[Stored items]

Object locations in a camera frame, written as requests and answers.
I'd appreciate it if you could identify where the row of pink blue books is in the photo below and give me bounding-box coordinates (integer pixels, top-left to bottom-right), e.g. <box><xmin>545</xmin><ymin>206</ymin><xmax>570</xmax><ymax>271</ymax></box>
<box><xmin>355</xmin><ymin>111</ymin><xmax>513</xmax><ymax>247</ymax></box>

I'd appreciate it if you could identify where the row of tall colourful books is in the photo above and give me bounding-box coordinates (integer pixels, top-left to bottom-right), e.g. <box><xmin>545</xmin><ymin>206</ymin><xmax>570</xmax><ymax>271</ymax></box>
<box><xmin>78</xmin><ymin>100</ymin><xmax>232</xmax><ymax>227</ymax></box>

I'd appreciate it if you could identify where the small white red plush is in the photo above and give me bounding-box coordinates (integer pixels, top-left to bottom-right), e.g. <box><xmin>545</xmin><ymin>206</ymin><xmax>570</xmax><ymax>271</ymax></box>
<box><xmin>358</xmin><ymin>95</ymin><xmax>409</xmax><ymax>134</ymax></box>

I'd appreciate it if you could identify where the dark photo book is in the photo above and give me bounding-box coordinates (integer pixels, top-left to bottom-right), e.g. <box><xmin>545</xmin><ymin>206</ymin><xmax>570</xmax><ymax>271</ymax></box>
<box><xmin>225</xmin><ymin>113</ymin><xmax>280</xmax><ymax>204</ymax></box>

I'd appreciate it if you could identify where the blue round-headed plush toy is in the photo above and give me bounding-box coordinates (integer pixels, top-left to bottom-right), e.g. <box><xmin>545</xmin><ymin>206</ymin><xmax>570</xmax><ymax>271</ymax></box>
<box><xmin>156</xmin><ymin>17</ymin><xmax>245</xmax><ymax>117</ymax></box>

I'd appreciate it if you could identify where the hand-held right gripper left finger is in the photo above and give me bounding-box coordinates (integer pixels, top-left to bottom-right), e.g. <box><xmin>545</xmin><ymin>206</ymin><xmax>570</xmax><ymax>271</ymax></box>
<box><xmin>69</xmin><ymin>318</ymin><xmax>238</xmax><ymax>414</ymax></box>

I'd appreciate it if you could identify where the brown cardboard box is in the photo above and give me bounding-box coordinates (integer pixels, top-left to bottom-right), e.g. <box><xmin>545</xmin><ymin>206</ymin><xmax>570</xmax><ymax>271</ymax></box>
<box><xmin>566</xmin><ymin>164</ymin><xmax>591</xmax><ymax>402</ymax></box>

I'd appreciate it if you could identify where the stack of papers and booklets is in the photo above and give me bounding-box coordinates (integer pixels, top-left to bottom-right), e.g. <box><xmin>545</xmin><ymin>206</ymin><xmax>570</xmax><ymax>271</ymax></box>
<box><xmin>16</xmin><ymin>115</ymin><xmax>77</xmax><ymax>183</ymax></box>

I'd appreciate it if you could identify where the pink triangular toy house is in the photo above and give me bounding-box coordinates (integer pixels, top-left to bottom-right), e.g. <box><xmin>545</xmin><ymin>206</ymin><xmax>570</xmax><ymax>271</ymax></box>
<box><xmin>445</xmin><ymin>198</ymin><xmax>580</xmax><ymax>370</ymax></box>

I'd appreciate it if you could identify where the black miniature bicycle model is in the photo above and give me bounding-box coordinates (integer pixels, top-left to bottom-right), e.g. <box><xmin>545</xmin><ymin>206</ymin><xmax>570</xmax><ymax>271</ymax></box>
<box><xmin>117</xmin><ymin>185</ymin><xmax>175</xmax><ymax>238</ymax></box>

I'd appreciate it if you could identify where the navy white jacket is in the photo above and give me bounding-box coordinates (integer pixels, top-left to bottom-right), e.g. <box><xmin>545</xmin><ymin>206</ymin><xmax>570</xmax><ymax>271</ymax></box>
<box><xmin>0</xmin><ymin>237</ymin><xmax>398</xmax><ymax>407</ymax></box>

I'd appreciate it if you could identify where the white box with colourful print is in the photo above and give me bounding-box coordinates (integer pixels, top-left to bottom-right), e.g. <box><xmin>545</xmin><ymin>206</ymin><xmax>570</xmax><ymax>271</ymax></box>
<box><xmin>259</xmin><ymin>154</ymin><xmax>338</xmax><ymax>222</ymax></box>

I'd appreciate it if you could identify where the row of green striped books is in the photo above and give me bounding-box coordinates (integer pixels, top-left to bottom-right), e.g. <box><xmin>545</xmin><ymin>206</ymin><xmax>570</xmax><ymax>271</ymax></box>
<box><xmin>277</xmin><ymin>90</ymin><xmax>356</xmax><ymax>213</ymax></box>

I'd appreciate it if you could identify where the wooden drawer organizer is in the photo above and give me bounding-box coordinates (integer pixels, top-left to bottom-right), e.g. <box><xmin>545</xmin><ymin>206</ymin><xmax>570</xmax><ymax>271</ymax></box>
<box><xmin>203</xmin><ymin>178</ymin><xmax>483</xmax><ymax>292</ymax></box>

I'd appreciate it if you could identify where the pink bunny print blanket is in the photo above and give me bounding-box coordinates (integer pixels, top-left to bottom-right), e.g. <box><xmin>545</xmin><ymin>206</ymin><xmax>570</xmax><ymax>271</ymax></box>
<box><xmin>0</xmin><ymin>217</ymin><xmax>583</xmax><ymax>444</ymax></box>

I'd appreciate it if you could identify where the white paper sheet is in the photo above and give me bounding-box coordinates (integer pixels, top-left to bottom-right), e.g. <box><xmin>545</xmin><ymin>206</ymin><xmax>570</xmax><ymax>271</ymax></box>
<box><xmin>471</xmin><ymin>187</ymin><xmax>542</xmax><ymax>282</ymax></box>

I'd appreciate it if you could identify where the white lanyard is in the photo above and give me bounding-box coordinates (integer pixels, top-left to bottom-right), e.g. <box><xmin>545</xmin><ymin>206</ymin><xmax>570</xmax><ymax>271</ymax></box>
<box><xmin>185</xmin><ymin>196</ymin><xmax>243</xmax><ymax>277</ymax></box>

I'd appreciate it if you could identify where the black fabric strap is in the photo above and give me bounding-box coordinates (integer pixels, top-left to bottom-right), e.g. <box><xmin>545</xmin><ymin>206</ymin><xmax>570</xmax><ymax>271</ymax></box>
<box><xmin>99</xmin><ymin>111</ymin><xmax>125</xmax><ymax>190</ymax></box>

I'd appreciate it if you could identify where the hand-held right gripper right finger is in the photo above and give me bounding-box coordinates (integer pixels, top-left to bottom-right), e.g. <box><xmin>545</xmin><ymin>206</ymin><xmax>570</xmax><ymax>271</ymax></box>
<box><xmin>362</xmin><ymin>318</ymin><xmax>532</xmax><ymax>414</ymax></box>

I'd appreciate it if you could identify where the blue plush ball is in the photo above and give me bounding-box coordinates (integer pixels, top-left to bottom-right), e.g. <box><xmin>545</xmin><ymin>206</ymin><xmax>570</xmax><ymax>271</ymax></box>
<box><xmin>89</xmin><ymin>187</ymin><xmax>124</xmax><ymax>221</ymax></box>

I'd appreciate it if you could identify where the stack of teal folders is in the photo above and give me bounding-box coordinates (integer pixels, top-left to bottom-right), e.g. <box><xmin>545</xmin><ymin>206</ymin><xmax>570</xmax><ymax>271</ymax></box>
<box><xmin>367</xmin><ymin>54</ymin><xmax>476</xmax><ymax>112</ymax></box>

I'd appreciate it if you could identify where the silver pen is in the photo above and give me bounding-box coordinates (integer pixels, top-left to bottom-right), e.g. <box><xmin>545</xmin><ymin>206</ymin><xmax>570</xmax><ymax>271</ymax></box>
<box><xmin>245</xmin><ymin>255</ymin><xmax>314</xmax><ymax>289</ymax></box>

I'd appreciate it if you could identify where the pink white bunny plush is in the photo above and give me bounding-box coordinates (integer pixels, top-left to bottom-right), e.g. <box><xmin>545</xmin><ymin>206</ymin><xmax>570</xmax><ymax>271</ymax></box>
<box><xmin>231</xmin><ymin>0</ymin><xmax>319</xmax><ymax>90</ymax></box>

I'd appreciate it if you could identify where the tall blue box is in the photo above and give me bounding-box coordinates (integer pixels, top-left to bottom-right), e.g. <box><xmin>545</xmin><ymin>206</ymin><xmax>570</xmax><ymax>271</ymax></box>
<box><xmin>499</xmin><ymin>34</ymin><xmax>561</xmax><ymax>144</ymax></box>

*Instructions for the task*
Look through the data above and report every line in which "stack" appears.

*Response area*
I'd appreciate it if you could identify where the stack of papers and booklets is in the photo above and give me bounding-box coordinates (integer pixels, top-left to bottom-right), e.g. <box><xmin>545</xmin><ymin>206</ymin><xmax>570</xmax><ymax>271</ymax></box>
I'd appreciate it if you could identify where the stack of teal folders is in the photo above and give me bounding-box coordinates (integer pixels, top-left to bottom-right), e.g. <box><xmin>545</xmin><ymin>206</ymin><xmax>570</xmax><ymax>271</ymax></box>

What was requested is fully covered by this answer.